Data listing -
━━━━━━━━━━━━━━━━
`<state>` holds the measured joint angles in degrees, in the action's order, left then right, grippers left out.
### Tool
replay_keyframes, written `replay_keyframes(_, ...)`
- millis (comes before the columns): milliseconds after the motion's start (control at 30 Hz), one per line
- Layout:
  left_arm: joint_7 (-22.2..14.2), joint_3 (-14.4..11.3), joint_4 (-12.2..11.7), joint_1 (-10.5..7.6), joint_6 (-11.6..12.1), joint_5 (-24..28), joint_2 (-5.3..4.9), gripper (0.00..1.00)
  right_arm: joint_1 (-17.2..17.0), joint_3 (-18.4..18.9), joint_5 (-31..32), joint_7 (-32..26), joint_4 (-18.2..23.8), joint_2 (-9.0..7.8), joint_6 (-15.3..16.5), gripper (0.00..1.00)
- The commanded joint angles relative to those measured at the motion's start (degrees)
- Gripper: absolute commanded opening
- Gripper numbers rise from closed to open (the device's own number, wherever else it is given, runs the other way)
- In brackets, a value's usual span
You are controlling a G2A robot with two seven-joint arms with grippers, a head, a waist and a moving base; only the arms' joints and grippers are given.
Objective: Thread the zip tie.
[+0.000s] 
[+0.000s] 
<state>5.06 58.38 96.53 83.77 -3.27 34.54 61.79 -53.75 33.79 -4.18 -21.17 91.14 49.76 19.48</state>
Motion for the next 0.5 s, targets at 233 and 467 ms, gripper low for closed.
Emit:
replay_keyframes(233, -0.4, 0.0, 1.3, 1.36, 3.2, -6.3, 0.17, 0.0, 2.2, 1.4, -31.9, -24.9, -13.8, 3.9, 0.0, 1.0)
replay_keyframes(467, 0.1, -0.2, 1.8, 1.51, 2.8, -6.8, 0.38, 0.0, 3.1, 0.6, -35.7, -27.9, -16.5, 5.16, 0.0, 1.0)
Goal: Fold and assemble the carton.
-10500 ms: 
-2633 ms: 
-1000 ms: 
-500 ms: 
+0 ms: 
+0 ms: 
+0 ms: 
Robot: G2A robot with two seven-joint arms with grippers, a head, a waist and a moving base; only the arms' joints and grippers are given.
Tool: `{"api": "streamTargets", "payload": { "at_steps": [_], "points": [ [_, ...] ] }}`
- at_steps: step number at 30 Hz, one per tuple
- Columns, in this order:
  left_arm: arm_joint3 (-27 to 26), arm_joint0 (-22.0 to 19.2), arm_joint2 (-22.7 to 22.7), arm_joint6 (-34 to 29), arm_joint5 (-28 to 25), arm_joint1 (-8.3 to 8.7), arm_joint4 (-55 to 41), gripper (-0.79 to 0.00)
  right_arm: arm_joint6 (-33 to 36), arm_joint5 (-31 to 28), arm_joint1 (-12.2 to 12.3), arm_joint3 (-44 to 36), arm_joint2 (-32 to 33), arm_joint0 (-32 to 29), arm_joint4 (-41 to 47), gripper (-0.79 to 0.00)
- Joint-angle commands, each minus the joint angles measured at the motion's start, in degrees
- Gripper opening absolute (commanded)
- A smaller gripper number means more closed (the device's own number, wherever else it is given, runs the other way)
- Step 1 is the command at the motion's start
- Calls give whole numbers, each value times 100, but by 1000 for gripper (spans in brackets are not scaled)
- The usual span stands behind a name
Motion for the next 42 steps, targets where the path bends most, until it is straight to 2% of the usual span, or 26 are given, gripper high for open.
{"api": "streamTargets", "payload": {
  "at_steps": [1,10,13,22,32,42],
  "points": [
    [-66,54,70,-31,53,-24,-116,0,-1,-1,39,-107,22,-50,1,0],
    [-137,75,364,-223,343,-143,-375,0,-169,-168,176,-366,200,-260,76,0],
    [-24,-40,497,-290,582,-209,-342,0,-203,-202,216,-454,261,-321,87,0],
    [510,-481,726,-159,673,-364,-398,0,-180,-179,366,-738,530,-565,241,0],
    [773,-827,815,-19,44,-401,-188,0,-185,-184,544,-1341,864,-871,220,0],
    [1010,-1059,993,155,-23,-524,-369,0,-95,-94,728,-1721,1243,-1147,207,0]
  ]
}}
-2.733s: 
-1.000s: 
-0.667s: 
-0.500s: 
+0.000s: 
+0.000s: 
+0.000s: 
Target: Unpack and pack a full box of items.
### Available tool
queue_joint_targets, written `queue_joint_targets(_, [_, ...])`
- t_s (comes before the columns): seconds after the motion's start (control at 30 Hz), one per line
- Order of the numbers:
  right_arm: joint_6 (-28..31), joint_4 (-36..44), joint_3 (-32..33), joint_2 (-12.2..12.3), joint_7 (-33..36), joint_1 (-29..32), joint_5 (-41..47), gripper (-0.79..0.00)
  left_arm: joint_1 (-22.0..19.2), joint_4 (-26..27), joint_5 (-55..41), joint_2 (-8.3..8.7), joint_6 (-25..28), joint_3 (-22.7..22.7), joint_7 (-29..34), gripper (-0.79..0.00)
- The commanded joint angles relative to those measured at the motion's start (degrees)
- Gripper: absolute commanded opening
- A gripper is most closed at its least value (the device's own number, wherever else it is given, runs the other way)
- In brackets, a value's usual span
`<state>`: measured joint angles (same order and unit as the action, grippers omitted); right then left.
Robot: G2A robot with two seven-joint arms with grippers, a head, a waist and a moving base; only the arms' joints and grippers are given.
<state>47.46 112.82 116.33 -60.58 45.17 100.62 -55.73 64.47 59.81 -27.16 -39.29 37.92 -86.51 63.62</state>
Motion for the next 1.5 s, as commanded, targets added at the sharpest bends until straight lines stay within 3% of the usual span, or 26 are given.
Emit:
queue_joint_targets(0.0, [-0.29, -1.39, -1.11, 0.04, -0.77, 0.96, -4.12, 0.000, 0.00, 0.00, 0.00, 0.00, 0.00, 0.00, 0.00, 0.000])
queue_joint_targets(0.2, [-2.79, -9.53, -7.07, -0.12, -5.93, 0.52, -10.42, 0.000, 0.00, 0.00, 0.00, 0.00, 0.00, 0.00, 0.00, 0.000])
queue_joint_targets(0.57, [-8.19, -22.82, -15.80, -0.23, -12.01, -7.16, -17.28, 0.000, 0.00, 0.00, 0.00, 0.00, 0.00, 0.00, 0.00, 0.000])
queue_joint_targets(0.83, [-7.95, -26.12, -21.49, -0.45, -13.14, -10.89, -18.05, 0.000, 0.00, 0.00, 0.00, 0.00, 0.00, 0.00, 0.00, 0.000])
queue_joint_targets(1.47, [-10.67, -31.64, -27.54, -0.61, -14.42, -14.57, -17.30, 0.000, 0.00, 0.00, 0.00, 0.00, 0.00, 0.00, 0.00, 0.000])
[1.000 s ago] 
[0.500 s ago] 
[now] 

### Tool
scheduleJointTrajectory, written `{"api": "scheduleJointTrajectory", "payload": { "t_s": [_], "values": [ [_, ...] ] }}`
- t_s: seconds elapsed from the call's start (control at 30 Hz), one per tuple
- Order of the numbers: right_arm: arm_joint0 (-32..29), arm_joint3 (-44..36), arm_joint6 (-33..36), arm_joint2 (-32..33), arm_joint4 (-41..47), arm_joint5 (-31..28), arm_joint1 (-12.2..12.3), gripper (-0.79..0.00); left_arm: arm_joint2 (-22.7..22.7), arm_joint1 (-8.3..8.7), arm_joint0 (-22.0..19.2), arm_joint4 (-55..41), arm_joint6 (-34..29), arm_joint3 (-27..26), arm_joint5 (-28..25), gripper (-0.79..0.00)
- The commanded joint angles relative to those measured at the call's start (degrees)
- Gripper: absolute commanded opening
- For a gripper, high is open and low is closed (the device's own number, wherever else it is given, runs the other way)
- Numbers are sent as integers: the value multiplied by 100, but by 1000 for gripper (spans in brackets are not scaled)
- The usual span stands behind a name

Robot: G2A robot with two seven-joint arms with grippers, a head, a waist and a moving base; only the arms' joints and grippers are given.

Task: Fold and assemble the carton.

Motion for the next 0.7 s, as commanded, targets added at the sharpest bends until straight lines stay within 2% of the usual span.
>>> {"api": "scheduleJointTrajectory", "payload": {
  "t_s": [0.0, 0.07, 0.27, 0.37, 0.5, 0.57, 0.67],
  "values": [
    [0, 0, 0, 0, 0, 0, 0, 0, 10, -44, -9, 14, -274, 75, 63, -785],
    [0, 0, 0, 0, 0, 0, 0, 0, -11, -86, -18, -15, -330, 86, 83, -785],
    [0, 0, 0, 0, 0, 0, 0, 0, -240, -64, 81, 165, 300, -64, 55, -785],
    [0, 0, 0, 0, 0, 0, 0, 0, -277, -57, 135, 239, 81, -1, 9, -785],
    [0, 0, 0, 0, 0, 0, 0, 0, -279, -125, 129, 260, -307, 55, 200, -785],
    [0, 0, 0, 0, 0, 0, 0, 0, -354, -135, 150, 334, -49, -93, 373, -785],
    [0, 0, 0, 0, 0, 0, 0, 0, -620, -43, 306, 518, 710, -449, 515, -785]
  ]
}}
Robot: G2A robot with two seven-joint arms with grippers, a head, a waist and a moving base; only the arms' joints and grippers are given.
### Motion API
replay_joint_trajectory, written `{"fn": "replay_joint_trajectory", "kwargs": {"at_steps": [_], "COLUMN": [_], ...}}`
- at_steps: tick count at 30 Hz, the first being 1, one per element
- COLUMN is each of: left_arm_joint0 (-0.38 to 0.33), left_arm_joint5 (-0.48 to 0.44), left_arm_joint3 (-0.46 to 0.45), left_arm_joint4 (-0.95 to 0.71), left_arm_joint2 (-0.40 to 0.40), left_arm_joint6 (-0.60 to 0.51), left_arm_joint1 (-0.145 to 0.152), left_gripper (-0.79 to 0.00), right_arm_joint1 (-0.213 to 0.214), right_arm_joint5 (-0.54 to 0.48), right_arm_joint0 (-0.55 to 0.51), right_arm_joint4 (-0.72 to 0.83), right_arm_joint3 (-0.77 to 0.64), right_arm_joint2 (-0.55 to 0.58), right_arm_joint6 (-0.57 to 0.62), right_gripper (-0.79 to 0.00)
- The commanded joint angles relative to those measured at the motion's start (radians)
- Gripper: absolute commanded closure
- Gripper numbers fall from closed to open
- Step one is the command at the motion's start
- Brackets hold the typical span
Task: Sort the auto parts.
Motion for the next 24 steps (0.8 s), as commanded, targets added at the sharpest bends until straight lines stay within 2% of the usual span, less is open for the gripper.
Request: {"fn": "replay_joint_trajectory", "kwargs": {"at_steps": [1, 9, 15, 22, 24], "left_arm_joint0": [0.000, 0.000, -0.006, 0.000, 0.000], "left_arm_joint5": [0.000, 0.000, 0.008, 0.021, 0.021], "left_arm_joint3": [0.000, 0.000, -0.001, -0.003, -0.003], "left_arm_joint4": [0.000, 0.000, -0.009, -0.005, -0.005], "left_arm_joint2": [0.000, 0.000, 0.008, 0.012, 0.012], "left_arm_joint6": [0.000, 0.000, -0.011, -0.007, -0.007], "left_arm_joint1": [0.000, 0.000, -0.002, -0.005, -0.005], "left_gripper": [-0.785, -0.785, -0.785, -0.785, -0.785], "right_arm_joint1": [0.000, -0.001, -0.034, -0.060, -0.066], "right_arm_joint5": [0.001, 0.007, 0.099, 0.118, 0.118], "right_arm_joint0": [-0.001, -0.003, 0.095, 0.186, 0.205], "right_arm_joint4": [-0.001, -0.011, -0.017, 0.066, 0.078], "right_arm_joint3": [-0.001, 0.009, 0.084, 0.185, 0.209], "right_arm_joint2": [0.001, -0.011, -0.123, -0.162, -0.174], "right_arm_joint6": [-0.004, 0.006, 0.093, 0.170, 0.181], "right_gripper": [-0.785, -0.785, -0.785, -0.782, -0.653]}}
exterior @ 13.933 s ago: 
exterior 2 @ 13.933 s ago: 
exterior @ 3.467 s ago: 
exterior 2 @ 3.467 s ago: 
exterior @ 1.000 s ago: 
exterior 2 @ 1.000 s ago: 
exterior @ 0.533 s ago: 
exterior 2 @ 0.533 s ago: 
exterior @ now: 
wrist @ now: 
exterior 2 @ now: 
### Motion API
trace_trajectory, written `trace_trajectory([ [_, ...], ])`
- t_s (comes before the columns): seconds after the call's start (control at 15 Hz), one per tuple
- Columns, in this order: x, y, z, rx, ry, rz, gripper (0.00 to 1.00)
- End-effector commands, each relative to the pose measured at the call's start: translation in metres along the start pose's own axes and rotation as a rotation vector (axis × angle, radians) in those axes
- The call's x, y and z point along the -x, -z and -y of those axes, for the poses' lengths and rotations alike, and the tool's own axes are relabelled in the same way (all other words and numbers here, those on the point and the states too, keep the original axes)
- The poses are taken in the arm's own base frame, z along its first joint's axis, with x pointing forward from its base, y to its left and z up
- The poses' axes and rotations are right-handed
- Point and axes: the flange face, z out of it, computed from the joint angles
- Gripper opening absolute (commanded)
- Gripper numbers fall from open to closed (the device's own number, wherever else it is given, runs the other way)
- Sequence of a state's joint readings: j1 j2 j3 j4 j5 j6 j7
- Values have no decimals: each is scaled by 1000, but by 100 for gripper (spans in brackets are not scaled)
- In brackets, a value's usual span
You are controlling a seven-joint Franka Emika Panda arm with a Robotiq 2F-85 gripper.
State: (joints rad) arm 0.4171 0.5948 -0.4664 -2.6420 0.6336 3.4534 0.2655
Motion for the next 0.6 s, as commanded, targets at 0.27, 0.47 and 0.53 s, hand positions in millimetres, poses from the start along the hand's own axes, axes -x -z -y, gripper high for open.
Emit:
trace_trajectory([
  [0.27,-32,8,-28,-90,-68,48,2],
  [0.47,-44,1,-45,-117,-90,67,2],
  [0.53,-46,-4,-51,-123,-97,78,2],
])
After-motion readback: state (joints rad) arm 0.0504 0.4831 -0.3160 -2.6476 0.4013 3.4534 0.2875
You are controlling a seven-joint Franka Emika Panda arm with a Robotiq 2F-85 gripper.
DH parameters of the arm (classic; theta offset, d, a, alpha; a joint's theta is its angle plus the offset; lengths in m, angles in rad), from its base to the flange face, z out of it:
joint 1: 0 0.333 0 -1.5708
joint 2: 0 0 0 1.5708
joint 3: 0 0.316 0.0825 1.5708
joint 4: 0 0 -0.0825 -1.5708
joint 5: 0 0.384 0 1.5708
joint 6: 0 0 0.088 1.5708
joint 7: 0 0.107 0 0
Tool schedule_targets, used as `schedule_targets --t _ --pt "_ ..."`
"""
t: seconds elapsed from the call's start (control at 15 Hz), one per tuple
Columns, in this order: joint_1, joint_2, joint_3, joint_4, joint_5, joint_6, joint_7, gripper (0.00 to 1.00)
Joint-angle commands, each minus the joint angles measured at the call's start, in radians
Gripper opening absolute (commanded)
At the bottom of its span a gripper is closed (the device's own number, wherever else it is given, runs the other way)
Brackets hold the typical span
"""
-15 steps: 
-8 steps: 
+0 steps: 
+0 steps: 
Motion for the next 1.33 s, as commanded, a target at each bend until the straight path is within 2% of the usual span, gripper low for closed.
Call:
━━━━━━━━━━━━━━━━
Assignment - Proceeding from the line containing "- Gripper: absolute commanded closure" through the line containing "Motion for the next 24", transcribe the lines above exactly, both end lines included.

Exercise answer -
- Gripper: absolute commanded closure
- Gripper numbers fall from closed to open
- Step one is the command at the motion's start
- Brackets hold the typical span
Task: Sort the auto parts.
Motion for the next 24 steps (0.8 s), as commanded, targets added at the sharpest bends until straight lines stay within 2% of the usual span, less is open for the gripper.

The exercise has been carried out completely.